I never liked the quiet before
Silence. It’s a weird thing. I always hated silence, always needed background noise no matter what I was doing. For some reason if things were too quiet it scared me. If I was sitting in a room with someone and they weren’t talking, I would talk excessively just to fill the void. I would constantly be thinking, “Why aren’t they talking? What are they thinking about? Are they mad at me?” The one exception to that is my dad, but that’s a story for another day.
This morning as I was laying on my couch in the early hours of the day, I was just listening to the sounds outside. My neighborhood is rarely quiet but in the morning it’s so still you can actually hear birds outside. It’s quiet for Washington Heights standards. And I started thinking how much I’ve changed over the last year. I remember during the first few days of quarantine last March, I texted a friend who lives on the other side of the neighborhood and said, “It’s so quiet!” It was weird to not hear music and talking and just general noise outside. It was creepy. I found myself, in turn, reluctant to play music too loud in my own apartment. It seemed like the whole neighborhood was in mourning and I wanted to respect that.
The result of this was that as days turned into weeks turned into months and eventually led to a full year (plus!) I became so comfortable with quiet within my own space that there are days where I don’t turn on the TV until late at night or never play a single note of music. I breathe in the quiet and allow myself to actually be alone with my thoughts.
I’m going to repeat that last part…
I allow myself to be alone with my thoughts.
That’s the important part of this realization. The reason I was always so scared of quiet is because I couldn’t bare to know what thoughts would fly through my head. I was scared of myself and being alone with my thoughts gave me nowhere to hide. Now we’re 14 months in and, aside from a few instances here and there, I’ve basically been alone with those thoughts the whole time. I’ve allowed myself to sit and explore them for the first time in my life. It’s not always a good thing and that can lead to me freaking out or overly obsessing over something, but what’s happened has been a kind of beautiful thing.
A year ago I would obsess and spin for days (sometimes weeks) over a single thing. Maybe I had said something stupid or texted the wrong person. I would relive something I had said months previously and beat myself up about it. Literally anything… and it was making me crazy. I couldn’t stop the obsessing because I only had myself as company and no distractions. My sleep suffered because I simply couldn’t turn my brain off. I drove my friends crazy with rambling texts that were completely incoherent. But here’s the thing: the longer I was with myself and those thoughts, the easier it became to pull myself out of a spin. I learned that being scared of my thoughts only made the spin cycle worse.
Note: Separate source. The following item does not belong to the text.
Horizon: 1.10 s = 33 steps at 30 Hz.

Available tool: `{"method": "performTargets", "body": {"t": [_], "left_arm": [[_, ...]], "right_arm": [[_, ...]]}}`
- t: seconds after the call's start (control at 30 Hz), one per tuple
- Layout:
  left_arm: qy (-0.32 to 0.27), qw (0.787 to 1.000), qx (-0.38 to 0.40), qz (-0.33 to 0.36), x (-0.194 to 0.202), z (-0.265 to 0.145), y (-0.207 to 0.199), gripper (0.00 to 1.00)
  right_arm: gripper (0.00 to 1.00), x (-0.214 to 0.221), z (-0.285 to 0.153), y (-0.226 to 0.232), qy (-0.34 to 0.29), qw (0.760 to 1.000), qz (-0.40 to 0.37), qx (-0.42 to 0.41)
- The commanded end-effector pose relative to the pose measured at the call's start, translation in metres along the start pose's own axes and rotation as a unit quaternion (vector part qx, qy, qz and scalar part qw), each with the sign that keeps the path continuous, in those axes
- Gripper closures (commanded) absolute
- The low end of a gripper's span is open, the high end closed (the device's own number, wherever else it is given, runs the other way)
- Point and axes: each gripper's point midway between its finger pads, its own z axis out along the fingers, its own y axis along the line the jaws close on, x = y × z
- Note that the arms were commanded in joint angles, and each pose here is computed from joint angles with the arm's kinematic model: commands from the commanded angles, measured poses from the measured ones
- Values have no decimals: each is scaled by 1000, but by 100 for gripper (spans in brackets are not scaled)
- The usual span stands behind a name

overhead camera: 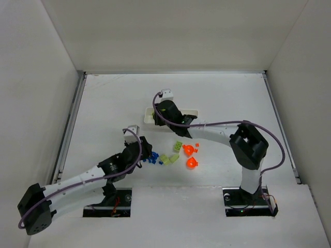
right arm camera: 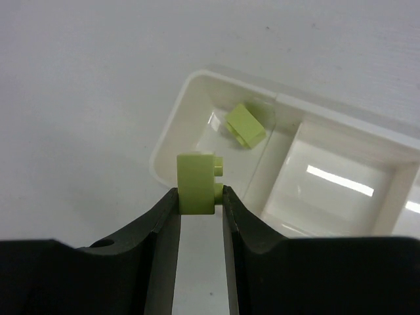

The last 2 months have given me more clarity and self-awareness than I’ve ever had in my life. Do I still have those moments where everything seems hopeless? Yes because I’m human. But getting comfortable with silence in order to stop hiding from myself is something that is difficult to put into words. When you’ve been running from yourself for 20+ years, finding enough peace in the silence so that you can finally stop running is the biggest relief.
It’s difficult not to obsess over things we can’t change, right? That’s basically the basis of the serenity prayer. “Grant me the serenity to accept the things I cannot change, the courage to change the things I can, and the wisdom to know the difference.” If there’s something I can’t fix, whether it’s something tangible happening right now or something that happened in the past, it’s easy for me to obsess and think about ways to make it better even though that’s impossible. However, finding peace within my thoughts and comfort in the silence of every day life has given me the space to explore all of it so that when I do obsess (which still happens, yes), it’s not all-consuming.
I never liked the quiet before because I would be consumed by those thoughts and they would become me, but I’m not scared of them anymore. I’m not scared of myself anymore and that’s the best thing of all.